La Beccaria, passata da un Lucchini al cognato Tommasi già nei primi anni dell’Unificazione, varia comunque la sua denominazione in plurale almeno dal 1897. Nell’ottobre di quell’anno, infatti, a Lugagnano si festeggia il primo secolo di vita della Parrocchia e, al contempo, la fondazione della locale Società operaia cattolica. Le cronache riportano che i partecipanti si erano ritrovati alle «Beccarie», dove fin dal mattino «… continuavano ad arrivare carrozze, pedoni, comitive di soci delle varie società…» per formare il corteo che, al suo centro, annoverava i settantanove fondatori del nuovo sodalizio di Lugagnano. Terminata la prima parte del programma, con la Messa ed i discorsi ufficiali, «… si ricompose il corteo e si ritornò alle Beccherie. In un vasto porticato tutto adornato di bandieruole di carta e di cartellini portanti scritto: W la società – W la parrochia – W il Papa, erano disposte le tavole per il banchetto.
I coperti furono centocinquanta…».

Negli stessi anni arrivano nella corte alcune famiglie, quali i Rudari, i Cordioli ed i Vallicella, per lavorare come boari della famiglia Tommasi di Sandrà. Inizia così il progressivo cambio di destinazione degli edifici, che vede le stalle tramezzate e ristrutturate ad uso abitativo.

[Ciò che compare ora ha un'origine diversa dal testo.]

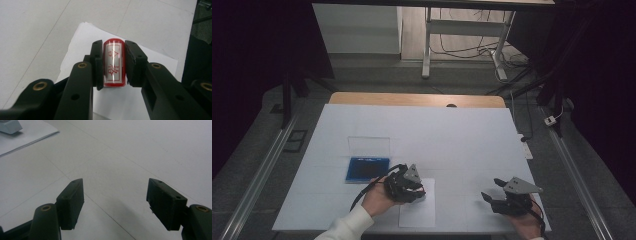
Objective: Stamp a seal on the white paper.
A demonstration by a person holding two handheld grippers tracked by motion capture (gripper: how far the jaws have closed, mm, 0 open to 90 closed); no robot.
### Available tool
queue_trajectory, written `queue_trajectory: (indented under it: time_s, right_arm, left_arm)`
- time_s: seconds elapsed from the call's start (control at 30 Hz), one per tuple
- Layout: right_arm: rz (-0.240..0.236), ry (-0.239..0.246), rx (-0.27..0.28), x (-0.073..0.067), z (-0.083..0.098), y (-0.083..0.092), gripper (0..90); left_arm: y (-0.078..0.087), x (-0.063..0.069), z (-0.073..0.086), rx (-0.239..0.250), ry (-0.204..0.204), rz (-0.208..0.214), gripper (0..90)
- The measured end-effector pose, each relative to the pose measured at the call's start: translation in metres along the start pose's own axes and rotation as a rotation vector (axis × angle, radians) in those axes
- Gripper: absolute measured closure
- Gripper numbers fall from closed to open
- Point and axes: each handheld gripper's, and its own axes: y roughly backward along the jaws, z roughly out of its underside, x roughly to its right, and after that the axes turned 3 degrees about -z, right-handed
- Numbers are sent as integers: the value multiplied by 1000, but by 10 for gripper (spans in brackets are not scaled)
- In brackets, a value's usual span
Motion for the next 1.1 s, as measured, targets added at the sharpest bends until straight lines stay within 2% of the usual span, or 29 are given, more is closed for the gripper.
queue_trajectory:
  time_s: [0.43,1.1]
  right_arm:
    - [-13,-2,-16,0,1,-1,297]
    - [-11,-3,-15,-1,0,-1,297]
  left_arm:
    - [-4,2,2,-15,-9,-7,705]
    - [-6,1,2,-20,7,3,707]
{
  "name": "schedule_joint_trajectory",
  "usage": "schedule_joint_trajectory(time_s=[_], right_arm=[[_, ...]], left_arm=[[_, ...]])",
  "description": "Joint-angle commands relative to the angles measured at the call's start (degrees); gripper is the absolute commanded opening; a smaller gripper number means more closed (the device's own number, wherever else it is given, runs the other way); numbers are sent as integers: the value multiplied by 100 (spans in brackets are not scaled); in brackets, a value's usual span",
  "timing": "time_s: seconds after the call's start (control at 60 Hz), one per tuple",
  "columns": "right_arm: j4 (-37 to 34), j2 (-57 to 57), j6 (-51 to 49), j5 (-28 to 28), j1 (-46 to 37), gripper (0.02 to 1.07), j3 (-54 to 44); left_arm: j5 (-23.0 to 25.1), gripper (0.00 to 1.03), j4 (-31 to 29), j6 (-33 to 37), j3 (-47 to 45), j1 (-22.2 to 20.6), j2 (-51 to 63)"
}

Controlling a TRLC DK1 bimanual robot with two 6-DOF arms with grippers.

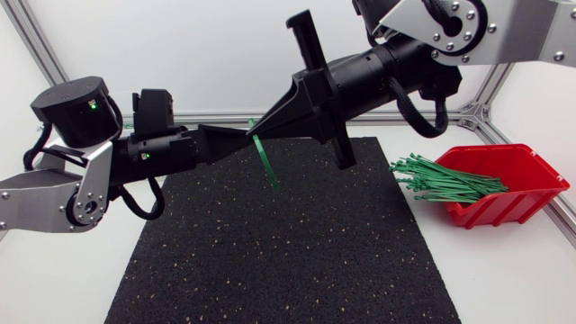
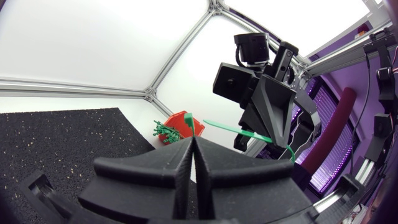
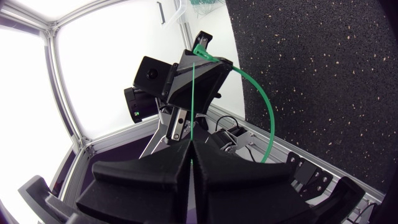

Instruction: Take a green cable tie from the red box, thread the tail through the head to close it, then place it in the transparent bin on the left.

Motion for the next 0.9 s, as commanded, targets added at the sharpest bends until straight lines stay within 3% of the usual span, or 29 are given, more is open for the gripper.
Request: schedule_joint_trajectory(time_s=[0.0,0.883], right_arm=[[80,-35,166,-10,-47,8,-171],[124,-70,166,-10,-47,8,-224]], left_arm=[[78,4,138,-57,-145,2,-69],[78,4,138,-39,-171,-77,-139]])
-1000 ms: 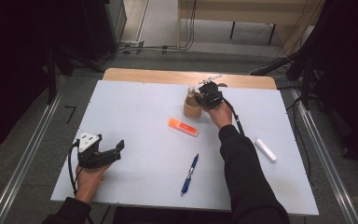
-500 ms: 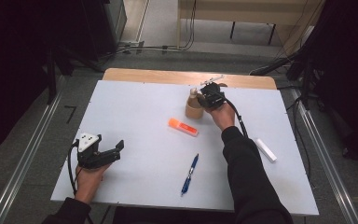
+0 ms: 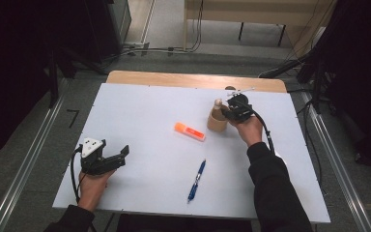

Sempre a cavallo fra Ottocento e Novecento, nell’ala ovest, sulla destra dell’ingresso, viene realizzata una filanda, che occupava stagionalmente molte decine di donne di Lugagnano e dei paesi limitrofi. La lavorazione delle galète avveniva in grossi stanzoni al primo piano. Anche molto tempo dopo che questa attività venne abbandonata, erano visibili le rotaie dei carrelli che trasportavano i bozzoli ai locali di filatura.
Fino agli Anni Venti la corte rimane di unica proprietà della già citata famiglia Tommasi ed i lavorenti, per presentare il loro rendiconto, devono recarsi periodicamente a Sandrà, dove risiedono i padroni che si portano in visita alle Beccarie in via del tutto eccezionale. Morto il padre, nel 1925 i fratelli Tommasi e la loro madre decidono di frazionare e vendere la proprietà, costituita da corte e campagna e fra gli acquirenti figurano diversi ex dipendenti. Ma anche dopo queste spartizioni, ancora per molti anni le Beccarie restarono un mondo a sè: l’unico ingresso era costituito da un portone sotto il volto, dove pure esistevano due panche di pietra e dei grossi anelli per legarvi i cavalli dei visitatori. La sera il portone veniva chiuso col catenaccio e la corte diventava così inaccessibile anche agli eventuali ritardatari, visto che nessuna abitazione comunicava con l’esterno. All’interno le esigenze idriche degli abitanti venivano soddisfatte da un pozzo, a sinistra dell’ingresso, profondo 45 metri, che venne distrutto dall’arrivo del progresso, attorno agli Anni Sessanta. Vicino al pozzo c’erano tre abbeveratoi per le bestie, che potevano recarvisi al mattino, quando venivano lasciate libere all’interno della corte. Per le vacche, in realtà, era stata predisposta fin dall’origine una vasca in alternativa al pozzo: costruita in mattoni e con il fondo a volta, era situata verso l’angolo sud est e raccoglieva l’acqua piovana, che da lì veniva pescata e travasata nel vicino abbeveratoio. Non venne demolita, ma interrata molti anni or sono, per il timore che l’acqua stagnante potesse diffondere il tifo.

La campagna intorno, non ancora irrigata, era utilizzata quasi solo per far fieno, con lunghi filari di gelsi, ma non mancava il frumento che, dopo il taglio, veniva steso sull’ampia aia (el sèdese) al centro della corte. I ragazzini collaboravano al vaglio del grano roteando el versèl, mentre i più piccoli si adoperavano per tenere lontane le galline. Come per il pozzo, anche per l’aia fu fatale l’arrivo del progresso, con relativa demolizione.

Da ricordare, infine, che il locale del pozzo, una volta distrutto lo stesso, è rimasto di uso comune ed è stato utilizzato per riunioni e lezioni inerenti l’agricoltura. Al suo interno sono ancora conservati alcuni banchi provenienti dalle vecchie scuole elementari di Lugagnano, costruite nei primi anni di questo secolo e demolite nel 1967.